Study design and setting
A cross-sectional interview survey was conducted in all 17 urban primary healthcare centres in Bhubaneswar, the capital city of Odisha with a population of 900,000 inhabitants. [12] According to the National Sample Survey Office’s 71st round on social consumption of health, about 72% of outpatient care in Odisha is provided by public healthcare professionals. [13] The public health care system has a three-tier structure (primary, secondary and tertiary levels). Primary Health Care Centres are involved in delivering primary care while district hospitals and sub-divisional hospitals provide secondary care.
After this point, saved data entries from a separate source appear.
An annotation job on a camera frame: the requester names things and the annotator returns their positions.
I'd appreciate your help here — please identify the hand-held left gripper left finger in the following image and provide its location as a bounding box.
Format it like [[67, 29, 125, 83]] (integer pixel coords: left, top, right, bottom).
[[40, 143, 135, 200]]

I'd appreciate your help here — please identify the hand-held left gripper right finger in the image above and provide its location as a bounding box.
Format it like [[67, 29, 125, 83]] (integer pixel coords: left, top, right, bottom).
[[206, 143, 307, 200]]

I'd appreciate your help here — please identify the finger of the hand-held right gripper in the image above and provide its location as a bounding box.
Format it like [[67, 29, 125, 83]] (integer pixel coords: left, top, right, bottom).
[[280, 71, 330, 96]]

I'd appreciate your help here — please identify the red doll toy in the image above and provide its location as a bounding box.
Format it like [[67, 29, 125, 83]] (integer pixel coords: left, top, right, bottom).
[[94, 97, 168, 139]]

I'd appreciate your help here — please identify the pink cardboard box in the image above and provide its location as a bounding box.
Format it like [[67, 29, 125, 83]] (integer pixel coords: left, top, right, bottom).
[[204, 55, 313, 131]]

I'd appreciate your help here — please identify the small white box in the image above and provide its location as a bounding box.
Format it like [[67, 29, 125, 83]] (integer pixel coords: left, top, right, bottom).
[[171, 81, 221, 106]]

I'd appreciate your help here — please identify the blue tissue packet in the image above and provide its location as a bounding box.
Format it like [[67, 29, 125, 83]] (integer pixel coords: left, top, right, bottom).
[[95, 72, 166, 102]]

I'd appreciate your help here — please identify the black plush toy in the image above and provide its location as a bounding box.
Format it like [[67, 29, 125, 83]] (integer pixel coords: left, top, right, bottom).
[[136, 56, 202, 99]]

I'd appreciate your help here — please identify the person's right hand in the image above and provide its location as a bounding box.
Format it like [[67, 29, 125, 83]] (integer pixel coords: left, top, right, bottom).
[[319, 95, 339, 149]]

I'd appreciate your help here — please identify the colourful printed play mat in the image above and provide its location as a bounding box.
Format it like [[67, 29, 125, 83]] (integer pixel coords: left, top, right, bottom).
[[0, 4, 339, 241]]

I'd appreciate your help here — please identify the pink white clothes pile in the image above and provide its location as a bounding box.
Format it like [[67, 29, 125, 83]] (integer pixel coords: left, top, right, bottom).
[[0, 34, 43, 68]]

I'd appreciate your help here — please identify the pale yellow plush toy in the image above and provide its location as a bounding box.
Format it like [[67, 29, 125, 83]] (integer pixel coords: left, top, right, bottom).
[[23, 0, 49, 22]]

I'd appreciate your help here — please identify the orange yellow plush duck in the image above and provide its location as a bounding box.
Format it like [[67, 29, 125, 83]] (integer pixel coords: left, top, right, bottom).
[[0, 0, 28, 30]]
Tertiary health care is provided by medical college hospitals.
Study participants
Patients attending a primary healthcare center between September 2014 and February 2015 who had been diagnosed by a physician with T2DM for more than six months according to their personal medical record were eligible to be included in the study. Since the consultation time is limited in the healthcare centers and every interview took 20-30 minutes and only one interviewer was available per center, every third eligible diabetes patient was invited to participate to make the study feasible. The inclusion criterion of diabetes duration of at least six months was applied because we needed information about healthcare utilisation for diabetes. Patients too ill to participate or with emergency health conditions were excluded from the study. Anonymised details of all patients excluded (age, gender, reason for exclusion) were recorded to compare the characteristics of the participants with the non-participants.
Measurements
The participating patients were interviewed in a separate private room using a predesigned and pretested questionnaire, Diabetes Co-morbidity Evaluation Tool in Primary Care (DCET- PC). The DCET-PC is derived from “Multimorbidity Assessment Questionnaire for Primary Care”, a validated questionnaire which was pretested and the feedback used to adapt the questionnaire for our study. [14] Two graduate nurses trained in patient history-taking and interview techniques carried out the interviews, and 10% of the interviews were done in the presence of the first author. The DCET-PC (Appendix 1) included questions about the existence of comorbid conditions, eliciting information on whether the patient had any of the16 listed chronic conditions, and socio-demographic details, i.e. age, sex, residence (rural, semi-urban, urban), ethnicity (general, scheduled caste and tribe, other backward classes), religion (Hindu, Muslim, Christian, others), educational level (no education, primary level, secondary, graduate and above), marital status (single, married), annual family income (categorised into five quintiles) and household status (above poverty line, below poverty line). The details of development and domains of the DCET-PC questionnaire were described in our previous paper.[1]
We estimated comorbidity in three ways: 1) presence or absence of any comorbidity, which was further categorised into 2) the number of comorbid conditions (zero, one, two, three, four or more chronic conditions), and 3) the presence of any one of the 16 chronic conditions in our study in one individual patient. Healthcare utilisation was operationalized as the reported number of visits to any healthcare facility in the last six months for any reason. Expenditure was measured in Indian Rupees (INR) by asking about expenses incurred in the last six months separately for outpatient consultation fees, medicines (for DM and other diseases separately), travelling to those healthcare facilities, and diagnostic tests (for DM and other diseases separately). Total out-of-pocket expenditure was defined as the sum of these costs.
Analysis
To estimate the healthcare utilization, due to the skewed natured of the data, median (interquartile ranges) number of visits done by the patient to any healthcare facility during last six months were calculated. Healthcare utilization and out-of-pocket expenditure were further described across the number of comorbid conditions and the prevalence of leading comorbidities. Bivariate comparison was performed using a Kruskal Wallis test for quantitative data (on the basis of median values) and a chi-square test for categorical data. Furthermore, we calculated the median and interquartile ranges of out-of-pocket expenditure by comorbidity status (Yes/No). The difference in mean out-of-pocket expenditure and healthcare utilization across the comorbidity groups was tested using Wilcoxson signed rank test.
Poisson regression model in multilevel mixed effects methods was used with two levels (health center and patient) for multivariate analysis to assess the independent contribution of comorbidity on healthcare utilization and out-of-pocket expenditure. The collinearity between the variables was tested before including them in multivariate analysis. Adjusted incidence rate ratio was calculated for each predictor for estimating health care utilization and expenditure. A p-value of <0.05 was considered statistically significant. Analyses were performed in STATA Corp-12 Tx.